**Work instruction**
What is needed is a verbatim copy of each record below.

**Extracted records**
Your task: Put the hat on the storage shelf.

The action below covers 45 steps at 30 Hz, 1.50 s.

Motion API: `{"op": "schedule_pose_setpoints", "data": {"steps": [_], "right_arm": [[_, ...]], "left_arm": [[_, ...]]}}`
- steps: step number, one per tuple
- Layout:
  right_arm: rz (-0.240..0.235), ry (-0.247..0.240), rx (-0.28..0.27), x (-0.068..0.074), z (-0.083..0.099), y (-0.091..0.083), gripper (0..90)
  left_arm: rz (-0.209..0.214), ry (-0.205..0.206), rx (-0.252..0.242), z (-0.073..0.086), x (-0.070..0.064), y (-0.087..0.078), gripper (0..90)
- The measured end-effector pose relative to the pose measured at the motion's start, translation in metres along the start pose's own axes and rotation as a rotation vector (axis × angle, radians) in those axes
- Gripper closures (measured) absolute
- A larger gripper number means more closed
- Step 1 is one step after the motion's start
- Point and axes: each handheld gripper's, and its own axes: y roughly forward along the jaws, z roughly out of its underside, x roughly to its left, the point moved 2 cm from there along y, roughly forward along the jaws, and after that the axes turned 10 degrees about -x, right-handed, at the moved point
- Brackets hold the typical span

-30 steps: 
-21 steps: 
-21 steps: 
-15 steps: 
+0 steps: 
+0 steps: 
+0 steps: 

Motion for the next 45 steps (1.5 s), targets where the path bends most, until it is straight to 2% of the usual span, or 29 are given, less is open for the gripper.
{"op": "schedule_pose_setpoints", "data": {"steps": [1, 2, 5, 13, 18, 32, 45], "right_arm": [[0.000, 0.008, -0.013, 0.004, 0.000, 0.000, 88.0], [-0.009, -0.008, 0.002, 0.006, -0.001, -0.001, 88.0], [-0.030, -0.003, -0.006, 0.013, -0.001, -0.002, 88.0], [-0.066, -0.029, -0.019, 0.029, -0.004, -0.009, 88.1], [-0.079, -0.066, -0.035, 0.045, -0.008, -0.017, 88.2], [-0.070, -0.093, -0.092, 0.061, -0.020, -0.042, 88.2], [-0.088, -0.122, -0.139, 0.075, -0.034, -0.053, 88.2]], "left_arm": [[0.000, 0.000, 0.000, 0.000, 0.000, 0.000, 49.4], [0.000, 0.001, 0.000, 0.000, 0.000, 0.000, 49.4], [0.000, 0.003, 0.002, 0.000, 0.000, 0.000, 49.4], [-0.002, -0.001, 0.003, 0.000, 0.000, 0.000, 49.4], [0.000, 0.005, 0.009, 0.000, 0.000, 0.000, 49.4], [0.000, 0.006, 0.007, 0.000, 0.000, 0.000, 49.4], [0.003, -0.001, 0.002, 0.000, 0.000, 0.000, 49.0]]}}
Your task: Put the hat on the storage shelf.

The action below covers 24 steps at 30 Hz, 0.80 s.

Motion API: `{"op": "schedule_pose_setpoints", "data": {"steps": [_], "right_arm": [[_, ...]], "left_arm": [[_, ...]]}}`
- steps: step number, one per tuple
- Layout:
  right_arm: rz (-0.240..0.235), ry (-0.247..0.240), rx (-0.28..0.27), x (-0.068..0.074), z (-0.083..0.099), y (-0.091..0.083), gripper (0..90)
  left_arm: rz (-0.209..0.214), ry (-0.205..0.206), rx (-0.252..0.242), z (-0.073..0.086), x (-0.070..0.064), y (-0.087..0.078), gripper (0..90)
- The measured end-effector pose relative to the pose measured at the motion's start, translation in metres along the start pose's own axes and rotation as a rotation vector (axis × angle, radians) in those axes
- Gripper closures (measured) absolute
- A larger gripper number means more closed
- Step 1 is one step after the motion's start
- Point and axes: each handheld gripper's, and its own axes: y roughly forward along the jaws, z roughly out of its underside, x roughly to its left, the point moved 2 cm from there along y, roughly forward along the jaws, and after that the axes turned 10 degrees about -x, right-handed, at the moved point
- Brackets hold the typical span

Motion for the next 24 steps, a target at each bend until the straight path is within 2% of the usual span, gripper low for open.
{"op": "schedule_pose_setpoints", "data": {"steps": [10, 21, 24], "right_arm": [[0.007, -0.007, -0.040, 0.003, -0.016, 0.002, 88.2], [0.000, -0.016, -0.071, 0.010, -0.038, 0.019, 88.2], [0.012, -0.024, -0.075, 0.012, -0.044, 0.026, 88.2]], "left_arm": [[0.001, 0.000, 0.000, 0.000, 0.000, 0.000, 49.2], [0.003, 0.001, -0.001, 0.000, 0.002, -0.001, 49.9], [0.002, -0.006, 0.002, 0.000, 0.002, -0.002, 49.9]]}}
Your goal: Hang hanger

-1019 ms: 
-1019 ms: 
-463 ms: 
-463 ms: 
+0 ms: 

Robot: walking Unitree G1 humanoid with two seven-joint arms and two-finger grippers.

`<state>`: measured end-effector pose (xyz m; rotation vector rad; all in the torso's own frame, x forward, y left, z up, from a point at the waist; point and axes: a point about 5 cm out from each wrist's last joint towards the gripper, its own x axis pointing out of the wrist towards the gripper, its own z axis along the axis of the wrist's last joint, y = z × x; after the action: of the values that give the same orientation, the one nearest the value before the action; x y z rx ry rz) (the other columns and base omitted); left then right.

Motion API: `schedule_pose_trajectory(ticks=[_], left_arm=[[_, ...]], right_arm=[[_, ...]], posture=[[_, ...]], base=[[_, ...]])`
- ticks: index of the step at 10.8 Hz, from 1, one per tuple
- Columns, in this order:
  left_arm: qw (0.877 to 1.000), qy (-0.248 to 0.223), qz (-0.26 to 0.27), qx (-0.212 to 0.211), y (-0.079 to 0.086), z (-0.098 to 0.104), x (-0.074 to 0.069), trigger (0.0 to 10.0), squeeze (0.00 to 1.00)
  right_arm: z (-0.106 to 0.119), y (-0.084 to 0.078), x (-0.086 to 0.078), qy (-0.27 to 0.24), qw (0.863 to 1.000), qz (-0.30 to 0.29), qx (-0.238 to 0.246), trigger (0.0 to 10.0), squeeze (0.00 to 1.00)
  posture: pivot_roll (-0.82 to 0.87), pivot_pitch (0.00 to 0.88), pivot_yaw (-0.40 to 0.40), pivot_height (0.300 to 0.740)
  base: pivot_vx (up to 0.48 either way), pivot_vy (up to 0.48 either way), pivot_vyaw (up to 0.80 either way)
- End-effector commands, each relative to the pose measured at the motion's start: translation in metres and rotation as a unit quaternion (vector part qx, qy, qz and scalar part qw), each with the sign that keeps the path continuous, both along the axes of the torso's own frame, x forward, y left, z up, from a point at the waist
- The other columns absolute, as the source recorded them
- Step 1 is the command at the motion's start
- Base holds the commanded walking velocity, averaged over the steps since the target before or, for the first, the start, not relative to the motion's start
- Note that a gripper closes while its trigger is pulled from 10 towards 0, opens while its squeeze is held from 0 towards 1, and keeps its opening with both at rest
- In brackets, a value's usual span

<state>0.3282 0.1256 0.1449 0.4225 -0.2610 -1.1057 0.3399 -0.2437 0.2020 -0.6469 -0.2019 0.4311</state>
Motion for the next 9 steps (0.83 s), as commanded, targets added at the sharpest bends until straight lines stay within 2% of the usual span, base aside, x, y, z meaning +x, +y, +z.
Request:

**Exercise response**
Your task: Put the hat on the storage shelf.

The action below covers 45 steps at 30 Hz, 1.50 s.

Motion API: `{"op": "schedule_pose_setpoints", "data": {"steps": [_], "right_arm": [[_, ...]], "left_arm": [[_, ...]]}}`
- steps: step number, one per tuple
- Layout:
  right_arm: rz (-0.240..0.235), ry (-0.247..0.240), rx (-0.28..0.27), x (-0.068..0.074), z (-0.083..0.099), y (-0.091..0.083), gripper (0..90)
  left_arm: rz (-0.209..0.214), ry (-0.205..0.206), rx (-0.252..0.242), z (-0.073..0.086), x (-0.070..0.064), y (-0.087..0.078), gripper (0..90)
- The measured end-effector pose relative to the pose measured at the motion's start, translation in metres along the start pose's own axes and rotation as a rotation vector (axis × angle, radians) in those axes
- Gripper closures (measured) absolute
- A larger gripper number means more closed
- Step 1 is one step after the motion's start
- Point and axes: each handheld gripper's, and its own axes: y roughly forward along the jaws, z roughly out of its underside, x roughly to its left, the point moved 2 cm from there along y, roughly forward along the jaws, and after that the axes turned 10 degrees about -x, right-handed, at the moved point
- Brackets hold the typical span

-30 steps: 
-21 steps: 
-21 steps: 
-15 steps: 
+0 steps: 
+0 steps: 
+0 steps: 

Motion for the next 45 steps (1.5 s), targets where the path bends most, until it is straight to 2% of the usual span, or 29 are given, less is open for the gripper.
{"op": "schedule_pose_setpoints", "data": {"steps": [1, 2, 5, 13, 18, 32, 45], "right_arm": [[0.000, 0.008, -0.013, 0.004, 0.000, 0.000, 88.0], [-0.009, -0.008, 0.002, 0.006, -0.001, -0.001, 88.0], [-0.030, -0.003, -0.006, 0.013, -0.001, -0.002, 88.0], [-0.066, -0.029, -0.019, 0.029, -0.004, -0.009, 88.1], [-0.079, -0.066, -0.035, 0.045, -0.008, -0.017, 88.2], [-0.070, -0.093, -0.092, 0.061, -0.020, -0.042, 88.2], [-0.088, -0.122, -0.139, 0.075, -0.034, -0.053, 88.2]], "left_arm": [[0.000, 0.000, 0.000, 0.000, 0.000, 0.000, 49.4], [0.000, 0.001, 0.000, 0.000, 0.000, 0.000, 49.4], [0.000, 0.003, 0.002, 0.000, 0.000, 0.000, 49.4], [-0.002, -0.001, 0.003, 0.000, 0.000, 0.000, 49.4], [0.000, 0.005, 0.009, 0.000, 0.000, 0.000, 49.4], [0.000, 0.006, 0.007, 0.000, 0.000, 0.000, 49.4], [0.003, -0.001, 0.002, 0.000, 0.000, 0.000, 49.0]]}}
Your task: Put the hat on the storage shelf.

The action below covers 24 steps at 30 Hz, 0.80 s.

Motion API: `{"op": "schedule_pose_setpoints", "data": {"steps": [_], "right_arm": [[_, ...]], "left_arm": [[_, ...]]}}`
- steps: step number, one per tuple
- Layout:
  right_arm: rz (-0.240..0.235), ry (-0.247..0.240), rx (-0.28..0.27), x (-0.068..0.074), z (-0.083..0.099), y (-0.091..0.083), gripper (0..90)
  left_arm: rz (-0.209..0.214), ry (-0.205..0.206), rx (-0.252..0.242), z (-0.073..0.086), x (-0.070..0.064), y (-0.087..0.078), gripper (0..90)
- The measured end-effector pose relative to the pose measured at the motion's start, translation in metres along the start pose's own axes and rotation as a rotation vector (axis × angle, radians) in those axes
- Gripper closures (measured) absolute
- A larger gripper number means more closed
- Step 1 is one step after the motion's start
- Point and axes: each handheld gripper's, and its own axes: y roughly forward along the jaws, z roughly out of its underside, x roughly to its left, the point moved 2 cm from there along y, roughly forward along the jaws, and after that the axes turned 10 degrees about -x, right-handed, at the moved point
- Brackets hold the typical span

Motion for the next 24 steps, a target at each bend until the straight path is within 2% of the usual span, gripper low for open.
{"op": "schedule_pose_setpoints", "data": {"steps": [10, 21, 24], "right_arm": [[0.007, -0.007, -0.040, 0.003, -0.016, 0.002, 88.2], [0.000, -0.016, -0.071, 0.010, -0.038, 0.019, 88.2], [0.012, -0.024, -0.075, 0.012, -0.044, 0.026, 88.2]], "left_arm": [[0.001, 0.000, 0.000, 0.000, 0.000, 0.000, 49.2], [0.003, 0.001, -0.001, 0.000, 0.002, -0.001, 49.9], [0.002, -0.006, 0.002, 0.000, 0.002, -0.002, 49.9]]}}
Your goal: Hang hanger

-1019 ms: 
-1019 ms: 
-463 ms: 
-463 ms: 
+0 ms: 

Robot: walking Unitree G1 humanoid with two seven-joint arms and two-finger grippers.

`<state>`: measured end-effector pose (xyz m; rotation vector rad; all in the torso's own frame, x forward, y left, z up, from a point at the waist; point and axes: a point about 5 cm out from each wrist's last joint towards the gripper, its own x axis pointing out of the wrist towards the gripper, its own z axis along the axis of the wrist's last joint, y = z × x; after the action: of the values that give the same orientation, the one nearest the value before the action; x y z rx ry rz) (the other columns and base omitted); left then right.

Motion API: `schedule_pose_trajectory(ticks=[_], left_arm=[[_, ...]], right_arm=[[_, ...]], posture=[[_, ...]], base=[[_, ...]])`
- ticks: index of the step at 10.8 Hz, from 1, one per tuple
- Columns, in this order:
  left_arm: qw (0.877 to 1.000), qy (-0.248 to 0.223), qz (-0.26 to 0.27), qx (-0.212 to 0.211), y (-0.079 to 0.086), z (-0.098 to 0.104), x (-0.074 to 0.069), trigger (0.0 to 10.0), squeeze (0.00 to 1.00)
  right_arm: z (-0.106 to 0.119), y (-0.084 to 0.078), x (-0.086 to 0.078), qy (-0.27 to 0.24), qw (0.863 to 1.000), qz (-0.30 to 0.29), qx (-0.238 to 0.246), trigger (0.0 to 10.0), squeeze (0.00 to 1.00)
  posture: pivot_roll (-0.82 to 0.87), pivot_pitch (0.00 to 0.88), pivot_yaw (-0.40 to 0.40), pivot_height (0.300 to 0.740)
  base: pivot_vx (up to 0.48 either way), pivot_vy (up to 0.48 either way), pivot_vyaw (up to 0.80 either way)
- End-effector commands, each relative to the pose measured at the motion's start: translation in metres and rotation as a unit quaternion (vector part qx, qy, qz and scalar part qw), each with the sign that keeps the path continuous, both along the axes of the torso's own frame, x forward, y left, z up, from a point at the waist
- The other columns absolute, as the source recorded them
- Step 1 is the command at the motion's start
- Base holds the commanded walking velocity, averaged over the steps since the target before or, for the first, the start, not relative to the motion's start
- Note that a gripper closes while its trigger is pulled from 10 towards 0, opens while its squeeze is held from 0 towards 1, and keeps its opening with both at rest
- In brackets, a value's usual span

<state>0.3282 0.1256 0.1449 0.4225 -0.2610 -1.1057 0.3399 -0.2437 0.2020 -0.6469 -0.2019 0.4311</state>
Motion for the next 9 steps (0.83 s), as commanded, targets added at the sharpest bends until straight lines stay within 2% of the usual span, base aside, x, y, z meaning +x, +y, +z.
Request:

The answer, as written, is complete.